Former colleagues in the state Senate call him a diligent and dogged lawmaker. They describe him as a workhorse rather than an ideologue, saying he dives into details and uses logic and facts to bring opponents to his side, or at minimum, to find common ground.
“He leaned into hard issues,” said Sacramento Mayor Darrell Steinberg, his former state Senate colleague. “That’s Alex.”
State Sen. Maria Elena Durazo of Los Angeles, whose labor union helped Padilla win his first race, said she’s not surprised Padilla would make immigration reform a top priority.
“He knows the struggles of immigrants. He knows the essential role they have played,” she said. “He experienced it. He lived it. His family lived it. His neighbors lived it.”

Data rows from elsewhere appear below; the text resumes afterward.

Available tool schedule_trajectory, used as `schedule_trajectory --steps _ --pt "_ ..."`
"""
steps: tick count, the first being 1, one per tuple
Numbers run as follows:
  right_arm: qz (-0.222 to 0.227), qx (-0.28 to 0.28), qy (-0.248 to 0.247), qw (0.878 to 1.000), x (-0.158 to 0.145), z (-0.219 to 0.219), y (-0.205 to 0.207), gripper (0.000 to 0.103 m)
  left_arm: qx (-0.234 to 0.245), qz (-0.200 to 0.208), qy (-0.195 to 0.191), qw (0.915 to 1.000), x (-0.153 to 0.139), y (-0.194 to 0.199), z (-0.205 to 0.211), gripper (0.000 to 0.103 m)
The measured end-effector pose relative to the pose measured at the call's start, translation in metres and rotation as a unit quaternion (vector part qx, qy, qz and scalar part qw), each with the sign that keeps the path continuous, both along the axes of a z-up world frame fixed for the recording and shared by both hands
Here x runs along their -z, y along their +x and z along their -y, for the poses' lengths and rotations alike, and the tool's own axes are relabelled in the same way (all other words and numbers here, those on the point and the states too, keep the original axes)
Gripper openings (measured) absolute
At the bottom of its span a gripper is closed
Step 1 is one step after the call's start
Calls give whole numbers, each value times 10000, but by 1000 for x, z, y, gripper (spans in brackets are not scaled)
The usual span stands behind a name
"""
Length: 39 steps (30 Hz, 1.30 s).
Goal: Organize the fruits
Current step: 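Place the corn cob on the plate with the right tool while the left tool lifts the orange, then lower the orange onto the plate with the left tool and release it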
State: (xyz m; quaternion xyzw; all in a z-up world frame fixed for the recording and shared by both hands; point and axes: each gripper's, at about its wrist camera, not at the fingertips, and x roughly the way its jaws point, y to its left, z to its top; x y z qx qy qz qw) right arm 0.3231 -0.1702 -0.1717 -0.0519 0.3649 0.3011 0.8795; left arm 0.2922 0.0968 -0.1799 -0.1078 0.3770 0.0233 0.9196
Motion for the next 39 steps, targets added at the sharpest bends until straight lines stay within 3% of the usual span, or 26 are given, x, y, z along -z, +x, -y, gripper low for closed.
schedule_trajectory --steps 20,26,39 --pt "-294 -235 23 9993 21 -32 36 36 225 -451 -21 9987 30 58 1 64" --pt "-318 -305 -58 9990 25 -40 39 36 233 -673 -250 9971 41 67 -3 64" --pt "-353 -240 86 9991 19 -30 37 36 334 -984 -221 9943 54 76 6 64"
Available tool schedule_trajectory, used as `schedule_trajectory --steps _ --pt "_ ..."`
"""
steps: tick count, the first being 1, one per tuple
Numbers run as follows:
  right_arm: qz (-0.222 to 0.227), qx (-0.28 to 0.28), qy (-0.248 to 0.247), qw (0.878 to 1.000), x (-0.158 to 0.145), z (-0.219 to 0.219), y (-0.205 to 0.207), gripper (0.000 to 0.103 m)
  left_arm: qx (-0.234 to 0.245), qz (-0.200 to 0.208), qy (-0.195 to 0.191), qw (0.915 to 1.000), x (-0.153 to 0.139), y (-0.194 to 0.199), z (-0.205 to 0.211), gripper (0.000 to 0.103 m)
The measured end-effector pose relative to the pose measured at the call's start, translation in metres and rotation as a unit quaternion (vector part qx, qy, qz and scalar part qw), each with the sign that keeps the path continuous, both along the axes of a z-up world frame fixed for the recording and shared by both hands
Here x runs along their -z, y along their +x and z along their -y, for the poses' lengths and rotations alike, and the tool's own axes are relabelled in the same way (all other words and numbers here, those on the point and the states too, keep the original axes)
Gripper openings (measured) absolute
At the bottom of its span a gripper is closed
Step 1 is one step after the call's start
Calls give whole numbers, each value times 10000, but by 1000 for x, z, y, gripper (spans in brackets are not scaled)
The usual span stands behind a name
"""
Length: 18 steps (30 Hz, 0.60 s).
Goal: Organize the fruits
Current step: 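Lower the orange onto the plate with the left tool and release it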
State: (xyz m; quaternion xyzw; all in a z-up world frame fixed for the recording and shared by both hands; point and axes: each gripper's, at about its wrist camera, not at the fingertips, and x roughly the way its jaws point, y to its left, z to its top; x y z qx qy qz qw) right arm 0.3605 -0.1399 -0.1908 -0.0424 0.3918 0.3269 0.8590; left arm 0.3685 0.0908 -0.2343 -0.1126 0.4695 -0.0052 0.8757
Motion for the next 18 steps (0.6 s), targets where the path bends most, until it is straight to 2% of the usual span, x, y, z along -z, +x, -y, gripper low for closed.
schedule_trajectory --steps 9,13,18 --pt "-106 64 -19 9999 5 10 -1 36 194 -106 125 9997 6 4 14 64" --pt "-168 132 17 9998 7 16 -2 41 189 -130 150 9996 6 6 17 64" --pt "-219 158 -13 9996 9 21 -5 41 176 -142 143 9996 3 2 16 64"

The chances of passing comprehensive reform may seem slim, but Padilla isn’t the type to give up, said longtime friend Rep. Tony Cárdenas (D-Pacoima).
“Alex Padilla doesn’t see immigration reform as a bill; he sees it as an opportunity for the United States of America to get right with itself,” Cárdenas said.
For Padilla, it’s personal. The son of a short-order cook and a housekeeper in the country on green cards, Padilla returned to Pacoima in 1994 with an engineering degree from MIT to find that his home state was trying to prevent immigrants in the country illegally from receiving basic public services, including education and nonemergency medical care.
Like many young Latinos, he joined the marches and protests against Proposition 187, awoken to the reality of what can happen if people like him aren’t engaged. The proposition passed but was halted by the federal courts.
When it passed, Padilla set aside engineering to immerse himself in California politics in an effort to change the state. He ran the early campaigns of several Latino politicians, including the state Assembly races of Cárdenas and Los Angeles City Councilman Gil Cedillo.
At age 26, Padilla won his own seat on the City Council.
He became the first Latino council president in a century in 2001, was elected to the state Senate in 2006 and became California’s secretary of state in 2014. In December, Gov. Gavin Newsom tapped him to replace Kamala Harris in the U.S. Senate after she was elected vice president.
Cedillo sees Padilla’s rise as part of the fruits of that hard battle over Proposition 187 and the anti-immigrant sentiment it represented.
“That war is being won,” Cedillo said. “And he’s the manifestation of that, having him in the U.S. Senate.”